Create baseline metrics based on manual NER annotations

I'm taking my first steps with Prodigy and have annotated a test set with ORG labels (only).

My intention is to see how well the existing Spacy models, and eventually other NER models, perform on this labelled data set out of the box, before I start any training. I haven't been able to find a simple way to do this. I essence I'm looking for a evaluate.model recipe where I can pass in a test/validation set and a model which outputs evaluation metrics.

I tried passing in no training data to the train recipe but it didn't want to play ball.

Currently I'm trying to transform the output from the data-to-spacy recipe to fit with the GoldParse input, so I can get some . It seems to me like it could be standard use case, so wanted to check if there is a simpler way to achieve what I want?

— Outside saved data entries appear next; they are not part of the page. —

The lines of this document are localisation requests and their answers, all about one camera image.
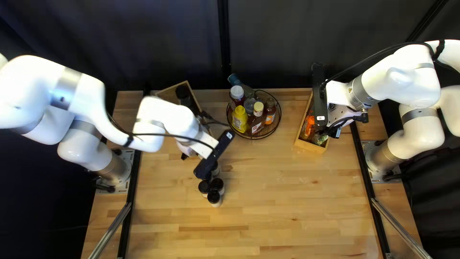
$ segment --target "dark bottle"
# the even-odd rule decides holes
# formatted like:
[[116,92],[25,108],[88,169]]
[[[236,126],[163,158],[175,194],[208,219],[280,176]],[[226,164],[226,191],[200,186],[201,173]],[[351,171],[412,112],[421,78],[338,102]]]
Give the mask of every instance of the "dark bottle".
[[275,100],[273,100],[273,98],[271,97],[267,100],[267,105],[264,109],[264,114],[266,116],[265,125],[272,124],[273,121],[275,120],[276,105],[275,105]]
[[176,87],[176,96],[180,101],[180,105],[183,105],[189,108],[193,114],[199,115],[198,106],[195,103],[195,100],[192,98],[189,89],[186,86],[178,86]]
[[251,116],[247,124],[249,125],[249,133],[251,135],[259,133],[264,125],[265,125],[265,117],[263,116],[264,113],[264,104],[261,102],[256,102],[254,104],[254,113]]

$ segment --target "wire basket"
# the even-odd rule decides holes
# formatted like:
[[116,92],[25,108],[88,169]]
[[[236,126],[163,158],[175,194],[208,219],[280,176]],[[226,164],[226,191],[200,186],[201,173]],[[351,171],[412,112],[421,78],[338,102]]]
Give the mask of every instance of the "wire basket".
[[259,131],[258,133],[254,134],[254,135],[252,135],[251,133],[248,133],[247,131],[245,133],[241,133],[241,132],[237,131],[235,129],[235,127],[233,127],[233,125],[232,125],[232,117],[231,117],[232,110],[230,109],[230,104],[227,105],[227,122],[229,123],[231,129],[238,136],[240,136],[242,138],[245,138],[245,139],[250,139],[250,140],[264,139],[264,138],[270,136],[271,134],[273,134],[273,132],[275,132],[275,130],[278,128],[278,125],[280,124],[281,115],[282,115],[280,103],[278,102],[278,100],[273,95],[271,95],[268,92],[265,92],[264,90],[255,90],[255,93],[259,97],[261,102],[263,102],[263,103],[265,103],[268,100],[269,97],[271,97],[271,98],[273,98],[273,100],[275,100],[276,116],[275,116],[275,119],[273,120],[272,124],[265,125],[264,128],[261,131]]

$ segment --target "black cable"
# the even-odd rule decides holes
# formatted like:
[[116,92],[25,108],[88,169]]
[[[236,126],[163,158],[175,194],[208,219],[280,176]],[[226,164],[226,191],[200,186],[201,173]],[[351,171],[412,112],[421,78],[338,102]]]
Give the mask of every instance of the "black cable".
[[347,121],[347,120],[350,120],[350,119],[356,119],[356,117],[359,117],[359,116],[350,116],[350,117],[344,117],[344,118],[338,119],[334,123],[332,123],[328,128],[332,128],[335,125],[337,125],[339,122],[342,122],[342,121]]
[[324,82],[321,84],[321,88],[325,88],[326,85],[327,85],[330,81],[332,81],[332,80],[334,80],[334,79],[336,79],[336,78],[342,76],[343,74],[349,72],[349,71],[352,70],[353,68],[355,68],[355,67],[357,67],[357,66],[360,66],[360,65],[362,65],[362,64],[364,64],[364,63],[366,63],[366,62],[368,62],[368,61],[370,61],[370,60],[372,60],[372,59],[374,59],[374,58],[376,58],[376,57],[378,57],[378,56],[380,56],[380,55],[382,55],[382,54],[388,52],[388,51],[391,51],[391,50],[394,50],[394,49],[397,49],[397,48],[401,48],[401,47],[404,47],[404,46],[408,46],[408,45],[413,45],[413,44],[426,46],[426,47],[428,48],[428,50],[430,51],[431,57],[434,57],[434,56],[435,56],[432,47],[431,47],[428,43],[426,43],[426,42],[415,42],[415,41],[413,41],[413,42],[399,43],[399,44],[393,45],[393,46],[391,46],[391,47],[382,49],[382,50],[380,50],[379,52],[377,52],[377,53],[375,53],[375,54],[373,54],[373,55],[371,55],[371,56],[369,56],[369,57],[367,57],[367,58],[365,58],[365,59],[359,61],[358,63],[352,65],[351,67],[349,67],[349,68],[347,68],[347,69],[345,69],[345,70],[343,70],[343,71],[341,71],[341,72],[339,72],[339,73],[333,75],[332,77],[330,77],[328,80],[324,81]]
[[208,123],[203,123],[203,125],[209,125],[209,124],[218,124],[218,125],[222,125],[222,126],[225,126],[225,127],[230,127],[230,125],[228,125],[226,123],[218,122],[218,121],[211,121],[211,122],[208,122]]
[[175,138],[183,138],[183,139],[186,139],[186,140],[190,140],[190,141],[194,141],[194,142],[198,142],[202,145],[205,145],[207,146],[208,148],[210,148],[213,152],[216,152],[216,149],[213,148],[211,145],[201,141],[201,140],[198,140],[198,139],[194,139],[194,138],[190,138],[190,137],[186,137],[186,136],[180,136],[180,135],[173,135],[173,134],[163,134],[163,133],[132,133],[132,132],[128,132],[126,130],[124,130],[116,121],[115,119],[110,115],[109,112],[107,112],[107,116],[109,117],[110,121],[114,124],[114,126],[121,132],[125,133],[126,135],[130,136],[130,137],[137,137],[137,136],[141,136],[141,135],[149,135],[149,136],[163,136],[163,137],[175,137]]
[[163,133],[130,133],[129,135],[131,136],[163,136],[163,137],[174,137],[174,138],[182,138],[182,139],[186,139],[186,140],[190,140],[190,141],[194,141],[194,142],[198,142],[200,144],[203,144],[205,145],[206,147],[210,148],[213,152],[216,152],[216,149],[213,148],[211,145],[201,141],[201,140],[198,140],[198,139],[194,139],[194,138],[190,138],[190,137],[186,137],[186,136],[180,136],[180,135],[174,135],[174,134],[163,134]]

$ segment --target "yellow mustard bottle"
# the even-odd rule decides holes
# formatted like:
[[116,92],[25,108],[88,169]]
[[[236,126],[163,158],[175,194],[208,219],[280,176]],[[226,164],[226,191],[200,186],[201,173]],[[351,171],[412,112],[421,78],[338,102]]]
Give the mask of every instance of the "yellow mustard bottle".
[[235,108],[235,110],[231,113],[232,116],[232,125],[233,127],[241,132],[244,133],[247,130],[247,113],[246,109],[239,105]]

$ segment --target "wooden box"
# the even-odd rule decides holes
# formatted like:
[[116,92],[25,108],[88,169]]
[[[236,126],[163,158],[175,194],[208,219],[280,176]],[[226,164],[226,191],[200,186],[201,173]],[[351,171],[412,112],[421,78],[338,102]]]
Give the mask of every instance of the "wooden box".
[[302,116],[302,120],[300,121],[299,130],[297,131],[297,135],[296,135],[295,140],[294,140],[294,146],[302,148],[304,150],[308,150],[308,151],[311,151],[311,152],[322,154],[328,148],[330,138],[328,138],[321,146],[317,146],[315,144],[312,144],[312,143],[310,143],[308,141],[305,141],[305,140],[300,138],[300,132],[302,130],[302,126],[304,125],[305,117],[307,116],[308,111],[313,106],[312,97],[313,97],[313,92],[311,93],[310,98],[308,99],[308,103],[307,103],[305,112],[304,112],[304,114]]
[[[193,101],[195,102],[196,106],[198,107],[198,110],[200,112],[202,112],[203,110],[201,109],[200,107],[200,104],[198,103],[198,101],[196,100],[196,97],[195,97],[195,94],[193,93],[193,90],[192,88],[190,87],[190,84],[189,84],[189,81],[183,81],[181,83],[178,83],[176,85],[173,85],[171,87],[168,87],[164,90],[161,90],[161,91],[157,91],[155,92],[155,95],[157,97],[160,97],[161,99],[165,100],[165,101],[168,101],[168,102],[171,102],[171,103],[175,103],[177,105],[180,105],[180,100],[177,98],[176,96],[176,88],[178,86],[186,86],[189,91],[190,91],[190,94],[191,96],[193,97]],[[208,129],[209,131],[209,135],[211,135],[212,137],[214,137],[214,134],[213,132]]]

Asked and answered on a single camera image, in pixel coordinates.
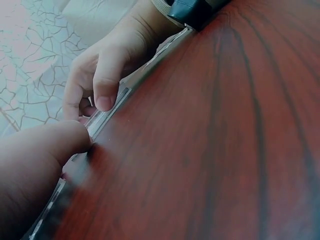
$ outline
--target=red-brown wood
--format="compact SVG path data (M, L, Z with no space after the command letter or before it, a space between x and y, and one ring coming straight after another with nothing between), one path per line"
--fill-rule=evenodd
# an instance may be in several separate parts
M320 239L319 24L226 6L104 127L54 239Z

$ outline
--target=fingernail
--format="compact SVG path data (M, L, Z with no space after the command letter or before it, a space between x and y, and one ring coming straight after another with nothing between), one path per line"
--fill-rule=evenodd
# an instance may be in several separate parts
M112 107L111 99L108 96L100 96L97 99L96 107L103 112L109 111Z

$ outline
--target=hand
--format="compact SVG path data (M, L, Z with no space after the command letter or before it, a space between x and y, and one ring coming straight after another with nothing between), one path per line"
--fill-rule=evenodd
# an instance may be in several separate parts
M130 13L102 40L79 55L65 86L66 120L109 111L116 102L119 81L146 63L177 27L151 0L138 0Z
M52 195L62 167L92 143L77 121L46 124L0 141L0 239L20 239Z
M112 31L73 62L64 94L67 120L109 111L115 104L119 82L151 59L157 49L148 47L137 30Z

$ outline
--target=wrist
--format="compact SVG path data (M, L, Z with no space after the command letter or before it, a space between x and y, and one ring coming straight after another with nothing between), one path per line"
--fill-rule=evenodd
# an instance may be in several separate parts
M148 47L158 46L182 30L159 12L151 0L139 0L117 24L115 31L117 29L138 32Z

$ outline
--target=crack pattern
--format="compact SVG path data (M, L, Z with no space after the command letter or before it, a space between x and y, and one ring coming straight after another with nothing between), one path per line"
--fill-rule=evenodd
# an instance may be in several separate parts
M0 136L62 119L72 60L87 46L52 1L0 9Z

It seems like the following post is dealing with the same question:

I'm trying this now.

Hi! I think what you're looking for is spacy evaluate?

This takes data in spaCy's format and will perform an evaluation. Prodigy's training experiments are really designed for quick training experiments with Prodigy dataset and not necessarily to replace the training or evaluation process of whichever library you're using (e.g. spaCy).

The above post is a bit more abstract and about a custom evaluatio, including evaluation of binary data (I think) so I'm not sure that's the right approach if you just want to output scores.

Thank you for the prompt reply I didn't know about spacy evaluate! However, I will log the results to a database so using the code from the example above fits the bill quite well.